Monday in the Third week of Lent
2 Kings 5:1-15a
Psalm 42:2.3; 43:3.4 (R. 42:3)
Luke 4: 24-30
In the first reading, we encounter Naaman, a foreigner, in a hopeless situation. This narrative reflects what we become when out of the state of grace. It also reflects how the community can be of great importance or instrumental in making a new creation or bringing God’s blessings. Sin alienates us from grace ad even makes us fail to realize those moments of grace. Sin makes us become like Naaman, spiritually injured, ill-tempered, proud or unbelieving. The role of the community can be seen through the maid in his house, the Syrian king, his servants and prophet Elisha. They all played significant roles in his journey towards purification or healing.
The gospel presents us with the rejection of Jesus among his own people. Filled with wrath, they seek his life but he finds his way out and continues his mission.
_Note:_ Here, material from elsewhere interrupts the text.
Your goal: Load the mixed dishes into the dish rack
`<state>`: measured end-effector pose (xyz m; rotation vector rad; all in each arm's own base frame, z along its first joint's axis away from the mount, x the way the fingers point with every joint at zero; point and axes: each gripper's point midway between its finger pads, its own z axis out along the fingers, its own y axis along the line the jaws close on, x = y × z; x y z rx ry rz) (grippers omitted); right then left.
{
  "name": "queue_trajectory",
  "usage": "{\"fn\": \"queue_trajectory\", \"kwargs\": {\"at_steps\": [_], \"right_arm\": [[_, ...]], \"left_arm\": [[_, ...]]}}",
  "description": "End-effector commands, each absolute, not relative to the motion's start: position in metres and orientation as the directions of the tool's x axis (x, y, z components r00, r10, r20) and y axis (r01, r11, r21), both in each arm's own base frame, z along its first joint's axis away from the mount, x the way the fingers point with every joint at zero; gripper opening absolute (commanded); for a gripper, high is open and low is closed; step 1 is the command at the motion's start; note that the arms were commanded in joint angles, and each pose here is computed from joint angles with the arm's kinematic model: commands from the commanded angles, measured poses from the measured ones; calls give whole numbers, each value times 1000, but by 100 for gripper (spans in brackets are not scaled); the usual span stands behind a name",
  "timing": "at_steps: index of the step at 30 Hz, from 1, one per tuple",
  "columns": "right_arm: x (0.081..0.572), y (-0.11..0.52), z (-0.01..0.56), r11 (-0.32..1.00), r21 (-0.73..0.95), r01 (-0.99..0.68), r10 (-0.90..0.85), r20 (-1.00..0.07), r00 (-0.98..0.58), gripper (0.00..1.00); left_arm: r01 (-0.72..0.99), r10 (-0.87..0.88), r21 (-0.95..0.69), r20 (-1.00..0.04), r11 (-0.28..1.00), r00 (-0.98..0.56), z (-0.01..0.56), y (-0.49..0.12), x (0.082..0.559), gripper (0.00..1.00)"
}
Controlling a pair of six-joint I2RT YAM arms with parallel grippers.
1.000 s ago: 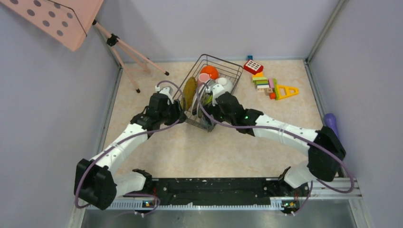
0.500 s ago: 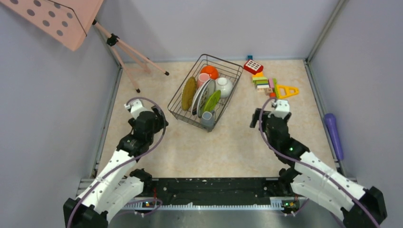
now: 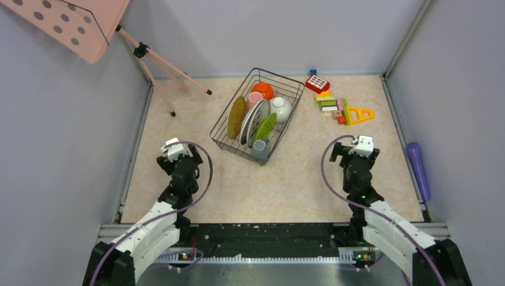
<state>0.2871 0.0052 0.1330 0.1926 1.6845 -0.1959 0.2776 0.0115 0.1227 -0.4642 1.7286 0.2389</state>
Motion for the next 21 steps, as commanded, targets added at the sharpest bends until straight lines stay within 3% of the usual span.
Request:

During this moment of Lent, the Church invites us to embrace the pillars of prayer, fasting and almsgiving. In them grace is abundant. When we look at the communities in the two readings, we realize that they are in contrast. The community in the first reading worked for grace: they all contributed towards the restoration of Naaman’s health. The one in the Gospel connived against grace: chased Jesus amidst them. Let us build our families or Small Christian Communities by helping others to meet Jesus through the Sacraments. We all have the responsibility to help each other to encounter grace. If we let others go astray or join the rest who have chosen not to accept the Good News, are we his disciples? It is very much unfortunate that we often behave like the community in the Gospel.
Let us pray:
Purify us, Lord, in your mercy and love that you may find place in our hearts. We turn to You with contrite and humble heart, for the many times we have turned against you and misled others. Lord have mercy.